/---

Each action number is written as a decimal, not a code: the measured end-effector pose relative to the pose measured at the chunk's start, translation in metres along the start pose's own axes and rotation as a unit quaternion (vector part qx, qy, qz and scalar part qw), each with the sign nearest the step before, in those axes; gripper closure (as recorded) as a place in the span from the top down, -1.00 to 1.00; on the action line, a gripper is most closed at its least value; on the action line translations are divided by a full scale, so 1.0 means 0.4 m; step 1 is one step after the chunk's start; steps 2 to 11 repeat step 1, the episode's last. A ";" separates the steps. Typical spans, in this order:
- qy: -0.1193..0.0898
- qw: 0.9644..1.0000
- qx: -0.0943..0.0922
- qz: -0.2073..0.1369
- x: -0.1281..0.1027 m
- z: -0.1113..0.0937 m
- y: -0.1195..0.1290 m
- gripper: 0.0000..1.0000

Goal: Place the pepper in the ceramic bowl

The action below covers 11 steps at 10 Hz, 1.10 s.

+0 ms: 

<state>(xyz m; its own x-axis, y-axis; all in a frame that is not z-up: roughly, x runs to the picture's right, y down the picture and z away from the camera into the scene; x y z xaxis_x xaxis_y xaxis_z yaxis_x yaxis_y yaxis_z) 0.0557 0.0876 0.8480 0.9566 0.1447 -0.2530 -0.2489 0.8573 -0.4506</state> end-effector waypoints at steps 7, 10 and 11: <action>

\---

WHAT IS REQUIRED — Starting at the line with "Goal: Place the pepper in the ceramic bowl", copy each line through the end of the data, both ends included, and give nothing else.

SOLUTION TO THIS PROBLEM —
Goal: Place the pepper in the ceramic bowl

The action below covers 11 steps at 10 Hz, 1.10 s.

+0 ms: 

<state>(xyz m; its own x-axis, y-axis; all in a frame that is not z-up: roughly, x runs to the picture's right, y down the picture and z away from the camera into the scene; x y z xaxis_x xaxis_y xaxis_z yaxis_x yaxis_y yaxis_z) 0.0557 0.0876 0.8480 0.9566 0.1447 -0.2530 -0.2489 0.8573 -0.4506</state> end-effector waypoints at steps 7, 10 and 11: <action>

The exercise has been fully answered.